Prononcé publiquement par mise à disposition au greffe, les parties en ayant été préalablement avisées dans les conditions prévues à l’article 450 alinéa 2 du code de procédure civile,
en présence de Madame Karen MILHAUD, Faisant fonction de greffier
ENTRE :
DEMANDERESSE :
Madame [G] [D]
8 Alle du Flamand
33290 PAREMPUYRE
représentée par Mme [C] [F] (ADDAH 33) munie d’un pouvoir spécial
ET
DÉFENDERESSE :
CPAM DE LA GIRONDE
Service Contentieux – Place de l’Europe
33085 BORDEAUX CEDEX
représentée par Mme [I] [Y] munie d’un pouvoir spécial
N° RG 24/00139 – N° Portalis DBX6-W-B7H-YWMS
EXPOSÉ DU LITIGE
Madame [G] [D] était employée en qualité de chef de rang jusqu’au 8 janvier 2021, puis en qualité de d’animatrice périscolaire et extra-scolaire, et a complété une déclaration de maladie professionnelle le 12 octobre 2022, accompagnée d’un certificat médical initial en date du 13 septembre 2022 du Docteur [J] faisant mention d’une « rupture du sus épineux à gauche », confirmée par IRM de l’épaule gauche du 26 septembre 2022 du Docteur [E].

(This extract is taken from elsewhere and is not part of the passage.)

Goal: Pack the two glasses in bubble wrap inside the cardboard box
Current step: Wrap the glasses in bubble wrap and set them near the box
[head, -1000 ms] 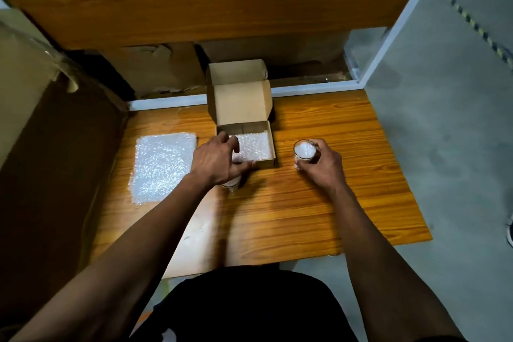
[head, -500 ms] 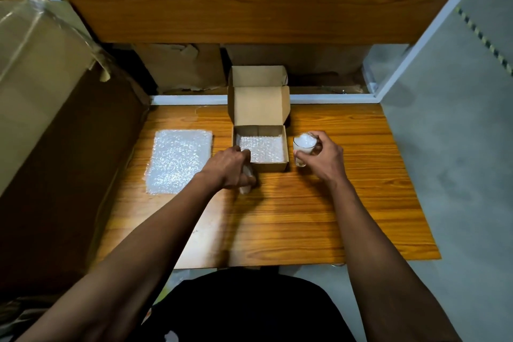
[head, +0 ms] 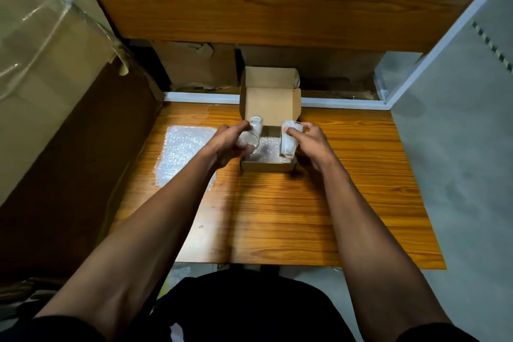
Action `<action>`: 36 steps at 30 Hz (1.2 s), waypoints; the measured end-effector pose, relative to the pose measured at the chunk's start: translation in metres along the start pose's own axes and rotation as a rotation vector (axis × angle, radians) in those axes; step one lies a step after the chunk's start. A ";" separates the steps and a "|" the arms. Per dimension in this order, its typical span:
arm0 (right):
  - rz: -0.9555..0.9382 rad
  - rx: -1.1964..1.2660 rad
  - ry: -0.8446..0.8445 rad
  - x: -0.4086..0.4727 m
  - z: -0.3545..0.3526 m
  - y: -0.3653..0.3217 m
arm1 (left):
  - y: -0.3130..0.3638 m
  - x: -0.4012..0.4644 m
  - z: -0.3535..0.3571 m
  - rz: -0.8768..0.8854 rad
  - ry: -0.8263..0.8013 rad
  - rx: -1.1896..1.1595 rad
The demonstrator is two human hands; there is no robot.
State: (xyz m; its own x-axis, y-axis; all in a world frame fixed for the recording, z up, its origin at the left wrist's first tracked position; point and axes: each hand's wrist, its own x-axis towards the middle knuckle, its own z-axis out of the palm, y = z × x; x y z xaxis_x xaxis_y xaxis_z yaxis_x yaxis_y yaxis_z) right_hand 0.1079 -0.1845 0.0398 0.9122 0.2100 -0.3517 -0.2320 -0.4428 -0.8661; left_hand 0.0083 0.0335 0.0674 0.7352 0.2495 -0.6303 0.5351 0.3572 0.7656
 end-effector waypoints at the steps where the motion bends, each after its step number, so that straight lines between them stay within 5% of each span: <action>1: 0.017 0.022 -0.005 0.000 0.003 -0.001 | -0.004 0.000 0.000 -0.019 -0.006 -0.017; 6: 0.033 -0.061 -0.030 0.004 0.016 0.003 | -0.017 -0.004 0.007 -0.032 -0.047 0.050; 17: 0.044 -0.343 0.045 0.015 0.038 -0.009 | -0.011 0.022 0.024 0.057 0.170 0.349; 27: -0.005 -0.674 0.016 0.025 0.054 -0.012 | -0.012 0.032 0.049 0.218 0.339 0.956; 36: -0.064 -0.861 0.015 0.024 0.059 -0.020 | -0.023 0.041 0.060 0.273 0.392 1.251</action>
State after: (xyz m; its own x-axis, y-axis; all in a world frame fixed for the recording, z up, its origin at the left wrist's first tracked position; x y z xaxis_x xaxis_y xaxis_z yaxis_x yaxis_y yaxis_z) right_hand 0.1145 -0.1190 0.0271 0.9206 0.2481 -0.3015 0.1510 -0.9383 -0.3112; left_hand 0.0510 -0.0183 0.0316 0.8245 0.4956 -0.2730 0.5647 -0.7512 0.3418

Après une concertation médico administrative, le médecin-conseil de la caisse a estimé que Madame [G] [D] souffrait d’une « tendinopathie chronique de la coiffe des rotateurs de l’épaule gauche » qui figure au tableau n° 57 des maladies professionnelles, lequel mentionne, au titre de la liste limitative des travaux susceptibles de la provoquer, des « travaux comportant des mouvements ou le maintien de l’épaule sans soutien en abduction avec un angle supérieur ou égal à 60° pendant au moins deux heures par jour en cumulé ou avec un angle supérieur ou égal à 90° pendant au moins une heure par jour en cumulé » et au titre du délai de prise en charge une durée de 6 mois, sous réserve d’une durée d’exposition de 6 mois. Le médecin-conseil estimant toutefois, que le délai de prise en charge était dépassé, le dossier a été communiqué au comité régional de reconnaissance des maladies professionnelles de Nouvelle-Aquitaine.
Ce dernier a rendu un avis défavorable le 3 mai 2023, considérant que les éléments de preuve d’un lien de causalité direct entre la pathologie déclarée et l’exposition professionnelle incriminée n’étaient pas réunis.

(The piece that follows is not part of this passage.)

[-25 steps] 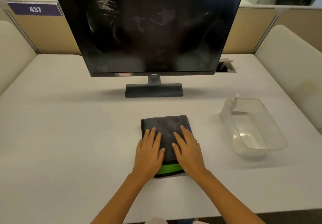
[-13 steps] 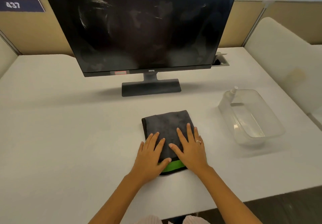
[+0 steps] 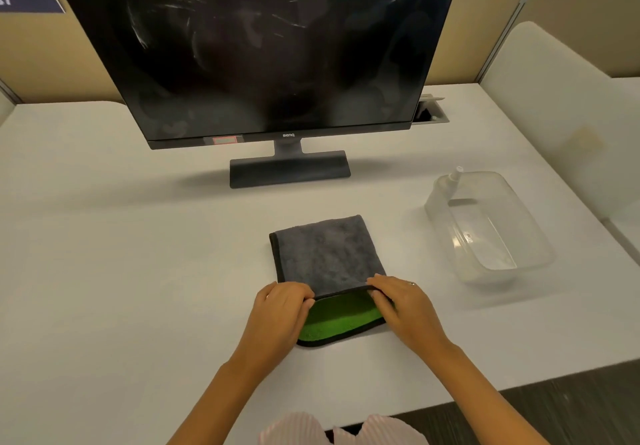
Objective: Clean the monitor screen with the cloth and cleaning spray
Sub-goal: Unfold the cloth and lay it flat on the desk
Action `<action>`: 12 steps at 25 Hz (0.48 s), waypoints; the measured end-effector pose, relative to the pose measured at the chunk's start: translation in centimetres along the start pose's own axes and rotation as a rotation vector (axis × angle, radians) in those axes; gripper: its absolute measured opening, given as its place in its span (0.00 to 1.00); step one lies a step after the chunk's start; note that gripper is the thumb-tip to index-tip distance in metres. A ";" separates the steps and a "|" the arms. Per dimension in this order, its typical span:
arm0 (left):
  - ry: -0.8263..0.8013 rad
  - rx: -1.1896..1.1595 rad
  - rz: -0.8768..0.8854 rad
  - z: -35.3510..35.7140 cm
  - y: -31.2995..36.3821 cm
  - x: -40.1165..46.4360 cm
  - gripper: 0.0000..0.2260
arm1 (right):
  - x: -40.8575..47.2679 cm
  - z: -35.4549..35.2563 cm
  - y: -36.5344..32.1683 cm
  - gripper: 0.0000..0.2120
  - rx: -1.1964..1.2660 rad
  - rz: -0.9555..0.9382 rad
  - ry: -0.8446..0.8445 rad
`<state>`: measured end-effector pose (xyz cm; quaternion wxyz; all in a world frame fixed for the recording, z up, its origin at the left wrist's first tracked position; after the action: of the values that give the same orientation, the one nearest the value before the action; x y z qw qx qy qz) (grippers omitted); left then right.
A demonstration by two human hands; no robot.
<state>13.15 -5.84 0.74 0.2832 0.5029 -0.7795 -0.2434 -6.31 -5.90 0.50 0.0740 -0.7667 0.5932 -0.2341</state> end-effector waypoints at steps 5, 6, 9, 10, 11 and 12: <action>-0.089 0.090 0.096 1.7 0.9 -1.3 0.06 | -0.5 1.0 -0.3 0.08 -0.102 -0.069 -0.127; -0.085 0.048 0.062 1.6 0.4 -1.4 0.04 | -0.5 1.1 -0.5 0.08 -0.114 -0.090 -0.142; 0.096 -0.264 -0.222 -0.1 -2.8 -1.1 0.06 | 0.4 1.6 -2.1 0.13 -0.077 -0.155 -0.200; 0.221 -0.324 -0.319 -1.3 -4.3 -0.8 0.06 | 0.8 2.0 -2.8 0.16 -0.047 -0.161 -0.230; 0.323 -0.344 -0.415 -2.2 -5.9 -0.4 0.07 | 1.4 2.5 -3.5 0.18 -0.016 -0.163 -0.255; 0.372 -0.348 -0.512 -2.7 -7.2 0.2 0.09 | 2.1 3.1 -4.2 0.18 0.009 -0.163 -0.274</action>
<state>19.62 -8.96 -2.12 0.4312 0.6618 -0.5104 -0.3399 -0.90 -7.18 -0.02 0.1384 -0.8367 0.5124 -0.1351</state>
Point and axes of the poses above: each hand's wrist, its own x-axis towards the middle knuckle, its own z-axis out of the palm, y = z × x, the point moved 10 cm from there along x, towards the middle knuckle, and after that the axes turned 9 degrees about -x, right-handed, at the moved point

Sur contestation de Madame [G] [D], la commission de recours amiable (CRA) de la caisse primaire d’assurance maladie de la Gironde a, par décision du 12 septembre 2023, rejeté la demande de prise en charge au titre de la législation professionnelle de la maladie déclarée le 12 octobre 2022.
Dès lors, Madame [G] [D] a, par lettre du 7 novembre 2023, formé un recours à l’encontre de cette décision devant le pôle social du tribunal judiciaire de Bordeaux.

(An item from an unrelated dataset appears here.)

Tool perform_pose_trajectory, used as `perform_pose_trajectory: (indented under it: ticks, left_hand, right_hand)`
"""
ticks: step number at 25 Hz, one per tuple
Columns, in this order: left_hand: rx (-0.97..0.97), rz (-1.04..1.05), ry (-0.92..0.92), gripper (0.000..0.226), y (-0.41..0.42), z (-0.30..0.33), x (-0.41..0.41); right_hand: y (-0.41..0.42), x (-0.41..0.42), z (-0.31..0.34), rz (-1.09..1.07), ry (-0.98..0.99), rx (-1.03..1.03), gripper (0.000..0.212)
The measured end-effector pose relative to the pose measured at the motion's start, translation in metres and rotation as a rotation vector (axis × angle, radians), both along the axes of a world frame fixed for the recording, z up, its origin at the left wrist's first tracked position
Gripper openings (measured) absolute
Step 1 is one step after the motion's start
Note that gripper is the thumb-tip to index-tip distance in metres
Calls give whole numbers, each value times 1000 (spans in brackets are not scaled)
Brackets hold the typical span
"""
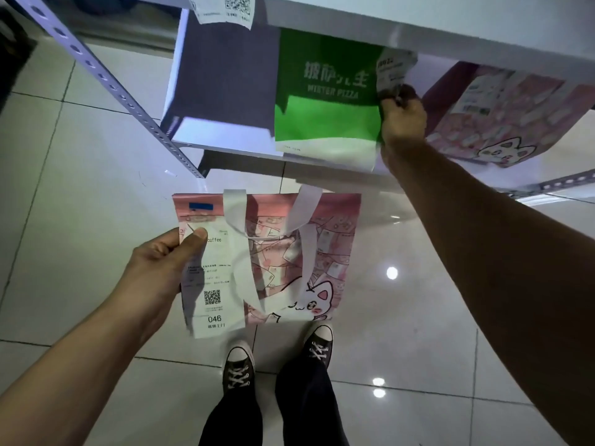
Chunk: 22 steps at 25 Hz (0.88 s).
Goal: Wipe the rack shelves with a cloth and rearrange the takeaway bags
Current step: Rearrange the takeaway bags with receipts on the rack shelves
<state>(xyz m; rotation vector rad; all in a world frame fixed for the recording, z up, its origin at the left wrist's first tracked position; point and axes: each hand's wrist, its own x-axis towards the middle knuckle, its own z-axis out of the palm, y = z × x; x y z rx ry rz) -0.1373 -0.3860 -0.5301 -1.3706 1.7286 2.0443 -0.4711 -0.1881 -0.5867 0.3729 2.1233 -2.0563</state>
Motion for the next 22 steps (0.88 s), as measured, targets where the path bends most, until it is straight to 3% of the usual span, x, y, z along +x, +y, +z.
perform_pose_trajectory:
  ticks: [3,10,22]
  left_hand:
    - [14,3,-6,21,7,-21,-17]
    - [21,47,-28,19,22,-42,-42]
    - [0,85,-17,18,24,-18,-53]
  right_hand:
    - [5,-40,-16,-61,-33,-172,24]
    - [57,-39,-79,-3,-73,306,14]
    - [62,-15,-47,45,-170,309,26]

Par ordonnance du 22 mars 2024, le juge de la mise en état du pôle social du tribunal judiciaire de Bordeaux a ordonné la saisine du comité régional de reconnaissance des maladies professionnelles (CRRMP) d’Occitanie, conformément aux dispositions de l’article R. 142-17-2 du code de la sécurité sociale, afin qu’il donne son avis sur l’existence d’un lien direct entre la pathologie déclarée par Madame [G] [D] et son exposition professionnelle.
L’avis du comité régional de reconnaissance des maladies professionnelles (CRRMP) d’Occitanie a été rendu le 17 juin 2024. Le CRRMP d’Occitanie conclut que compte tenu de l’ensemble des informations médico-techniques portées à sa connaissance, il considère qu’il ne peut être retenu un lien certain et direct de causalité entre le travail habituel de Madame [G] [D] et la pathologie dont elle se plaint.
Les parties ont été régulièrement convoquées à l’audience du 17 février 2025.
Lors de cette audience, Madame [G] [D], représentée par l’association de défense des droits des accidentés et des handicapés 33 (ADDAH 33), a développé oralement ses écritures aux termes desquelles elle demande au tribunal de juger que sa pathologie est à prendre en charge au titre de la législation professionnelle.
Elle expose sur le fondement des articles L. 461-1 et L. 461-2 du code de la sécurité sociale que la présente juridiction n’est pas tenue par les avis des CRRMP qui ne se sont pas prononcés sur l’existence d’un lien direct entre sa pathologie et son activité professionnelle, se contentant de constater le dépassement du délai de prise en charge. Elle précise qu’elle souffre depuis le 26 février 2019 d’une maladie professionnelle en relation avec une rupture de la coiffe de son épaule droite prise en charge par la CPAM et pour laquelle elle a été placée en arrêt de travail et fait valoir un lien entre sa pathologie et son activité professionnelle concernant également son épaule gauche selon l’étude de poste établie par le médecin du travail le 7 décembre 2020 mettant en avant le port de charges sur le membre supérieur gauche.
La caisse primaire d’assurance maladie de la Gironde, valablement représentée, a développé oralement ses écritures aux termes desquelles elle demande au tribunal de confirmer que la maladie de Madame [G] [D] ne peut être prise en charge au titre de la législation professionnelle et de débouter Madame [G] [D] de l’intégralité de ses demandes.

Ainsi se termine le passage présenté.